Spoiler Alert – Nimble All Flash Array creates great user experience with Citrix and MCS.
Overview:
We purchased a Nimble CS460 X2 for our environment about 3.5 years ago. The CS460 is effectively a Hybrid Array although nimble calls it an Adaptive Flash Array… I guess because they think their caching algorithm is too good to use the term Hybrid. Since the initial purchase we have grown tremendously and done a few upgrades, specifically a cache(SSD) upgraded and 2 capacity shelves(spinning disk with some SSD). At the time of the initial purchase we were running about 100 VM’s comprised of 1000 Exchange Mailboxes and 300 users across 10 xenapp servers. Now our environment is over 350 VM’s comprised of 2500 Exchange Mailboxes and close to 1000 xenapp users across 60 xenapp servers not to mention numerous ancillary services. The nimble CS460 has treated us well and met the demands of any workloads we could throw at it. However, when a system reaches 3.5 years of age there is a depreciation problem that happens when you want to add something like a capacity shelf and that is that it needs to be depreciated over the useful life…. which in the SAN world is associated with the useful life of the head. Because of this it is often cheaper or at least reasonable, as a service provider, to purchase a new head that can be amortized over a longer period of time than add an expansion to systems over 3 years old. We decided to investigate the possibility of a new system and of course all flash arrays being all the rage made us look at nimble AF1000, AF3000, AF5000 product line. Ultimately we decided to test drive the AF5000.

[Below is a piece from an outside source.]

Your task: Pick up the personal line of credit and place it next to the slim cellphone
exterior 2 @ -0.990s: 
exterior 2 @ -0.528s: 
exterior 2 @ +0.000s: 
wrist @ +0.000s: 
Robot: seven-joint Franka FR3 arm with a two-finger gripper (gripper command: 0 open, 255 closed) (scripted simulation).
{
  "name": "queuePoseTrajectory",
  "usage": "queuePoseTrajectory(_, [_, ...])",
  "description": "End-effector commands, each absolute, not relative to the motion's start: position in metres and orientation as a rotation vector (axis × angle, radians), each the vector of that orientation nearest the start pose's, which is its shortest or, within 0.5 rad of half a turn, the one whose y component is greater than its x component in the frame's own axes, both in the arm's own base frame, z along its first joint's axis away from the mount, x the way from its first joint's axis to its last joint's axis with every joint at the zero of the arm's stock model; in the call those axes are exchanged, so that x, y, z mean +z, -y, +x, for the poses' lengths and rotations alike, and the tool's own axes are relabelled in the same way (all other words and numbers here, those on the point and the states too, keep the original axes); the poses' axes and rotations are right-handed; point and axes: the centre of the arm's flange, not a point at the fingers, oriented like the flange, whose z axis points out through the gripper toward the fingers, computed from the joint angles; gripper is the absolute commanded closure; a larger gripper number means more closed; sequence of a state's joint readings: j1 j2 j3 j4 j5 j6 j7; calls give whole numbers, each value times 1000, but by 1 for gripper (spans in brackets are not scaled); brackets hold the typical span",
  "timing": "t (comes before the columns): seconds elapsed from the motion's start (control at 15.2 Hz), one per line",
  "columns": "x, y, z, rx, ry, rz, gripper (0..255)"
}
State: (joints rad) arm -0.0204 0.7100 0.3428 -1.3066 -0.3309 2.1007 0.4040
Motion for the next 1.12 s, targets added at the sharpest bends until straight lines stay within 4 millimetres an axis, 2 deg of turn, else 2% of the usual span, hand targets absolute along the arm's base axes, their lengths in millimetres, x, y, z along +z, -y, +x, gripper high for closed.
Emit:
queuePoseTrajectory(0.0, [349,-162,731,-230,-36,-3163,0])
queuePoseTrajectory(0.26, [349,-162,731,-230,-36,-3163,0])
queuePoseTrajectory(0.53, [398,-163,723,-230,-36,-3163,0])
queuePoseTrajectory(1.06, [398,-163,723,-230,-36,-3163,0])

The concept we explored was to keep the nimble CS460, i.e. hyrbrid, for our higher capacity(GB) stuff. This means file servers, exchange servers and even database servers. Then we would take our xenapp servers that should be highly de-duplicate-able and move them to the all flash array. Xenapp performance drives user experience and operational efficiencies. For operational efficiencies think patching, updating, machine creation services and provisioning. We reasoned that if sufficiently high deduplication rates exist then we might be able to cost justify the extra expense of all flash. We also want to determine if the all flash makes a difference on the latencies experienced by the xenapp servers and if qualitatively we thought it made better user experience. The third item we were interested in exploring is any operational improvements related to Machine Creation Services(MCS) and patching.

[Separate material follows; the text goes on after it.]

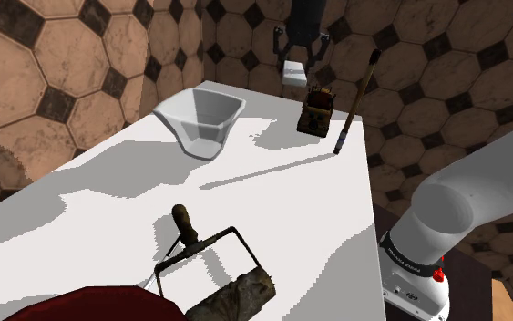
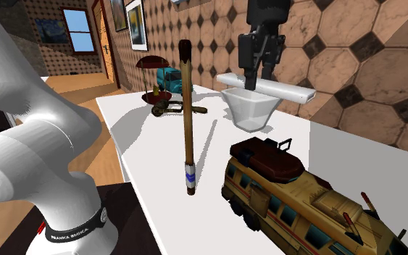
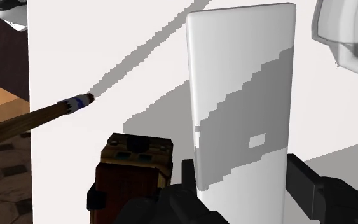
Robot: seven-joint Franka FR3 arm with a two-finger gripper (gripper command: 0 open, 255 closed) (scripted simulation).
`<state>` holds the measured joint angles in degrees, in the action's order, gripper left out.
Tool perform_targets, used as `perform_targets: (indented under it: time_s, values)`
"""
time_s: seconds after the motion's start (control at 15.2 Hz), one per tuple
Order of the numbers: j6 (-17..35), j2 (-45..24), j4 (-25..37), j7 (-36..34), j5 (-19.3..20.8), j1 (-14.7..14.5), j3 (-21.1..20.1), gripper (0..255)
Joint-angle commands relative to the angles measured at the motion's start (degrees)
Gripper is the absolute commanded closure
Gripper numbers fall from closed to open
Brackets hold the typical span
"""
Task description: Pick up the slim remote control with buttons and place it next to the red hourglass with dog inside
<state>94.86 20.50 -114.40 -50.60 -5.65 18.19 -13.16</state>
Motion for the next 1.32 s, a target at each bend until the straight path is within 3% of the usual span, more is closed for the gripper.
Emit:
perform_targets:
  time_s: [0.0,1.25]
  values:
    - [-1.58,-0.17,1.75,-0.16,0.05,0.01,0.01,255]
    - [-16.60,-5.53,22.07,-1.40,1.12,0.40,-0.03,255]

To summarize our criteria for being able to justify all flash over a new hybrid is
High Enough Deduplication Rates to drive down $ per GB
Measurable reduction in latency and latency spikes for xenapp
Qualitative Improvements to User Experience – We recognize that being “snappier” is hard to gauge.

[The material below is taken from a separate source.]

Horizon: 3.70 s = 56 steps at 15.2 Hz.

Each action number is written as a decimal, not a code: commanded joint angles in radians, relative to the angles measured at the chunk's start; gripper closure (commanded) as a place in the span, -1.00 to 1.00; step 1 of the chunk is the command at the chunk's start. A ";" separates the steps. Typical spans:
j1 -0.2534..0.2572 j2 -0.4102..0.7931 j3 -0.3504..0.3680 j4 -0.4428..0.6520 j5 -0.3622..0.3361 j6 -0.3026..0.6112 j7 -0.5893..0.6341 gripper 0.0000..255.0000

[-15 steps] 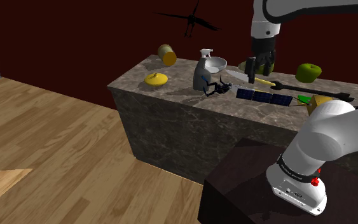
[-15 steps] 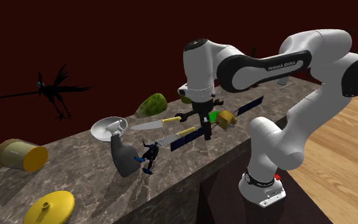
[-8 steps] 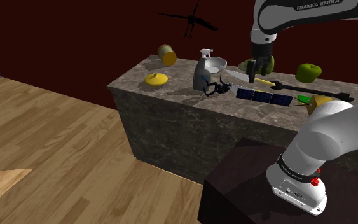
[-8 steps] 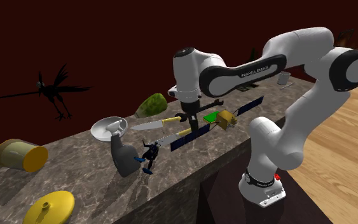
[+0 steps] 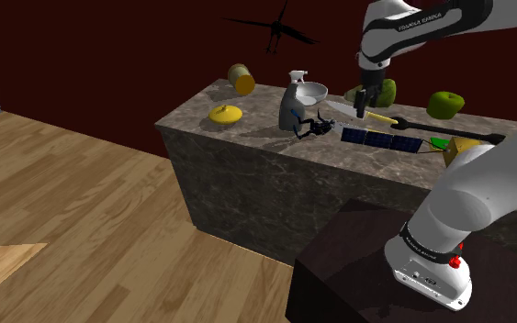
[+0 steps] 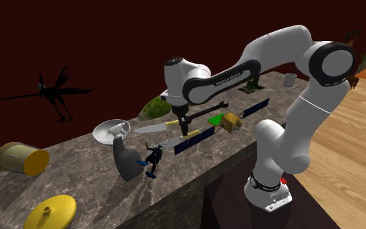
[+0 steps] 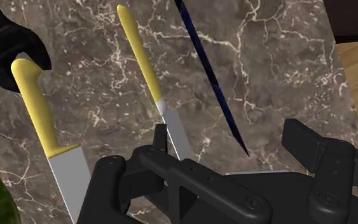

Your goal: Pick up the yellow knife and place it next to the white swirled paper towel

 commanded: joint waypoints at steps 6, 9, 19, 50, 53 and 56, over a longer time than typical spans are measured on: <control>0.017 0.256 -0.122 0.140 0.059 0.170 -0.212 -1.00; 0.015 0.380 -0.158 0.217 0.127 0.229 -0.318 -1.00; -0.086 0.736 -0.145 0.492 0.372 0.318 -0.611 -1.00; -0.093 0.740 -0.146 0.502 0.375 0.311 -0.620 1.00; -0.088 0.719 -0.152 0.519 0.362 0.276 -0.614 1.00; -0.084 0.701 -0.156 0.538 0.350 0.241 -0.609 1.00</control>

Measurable improvement to Machine Creation Services(MCS) times
Measurable improvements to patching
Other All Flash Options:
We also knew we had other options besides nimble if we were going to be making an major investment in storage. Some of the options and reasons we did not look at them were
- MCS IO Optimization– This was made available with XenDesktop 7.9 – We didn’t go this route because we didn’t like the idea of an extra layer being added to our environment, i.e. specific configurations of the Machine Catalog and VDA Agent and having to manage user to memory ratios. In general we want to keep things as simple as possible. We also have some xenapp 6.5 servers still around and this doesn’t provide any benefit to those. Another con to the MC IO Optimization is that if we have non xenapp workloads that we want to give the top shelf performance to we wouldn’t be able to.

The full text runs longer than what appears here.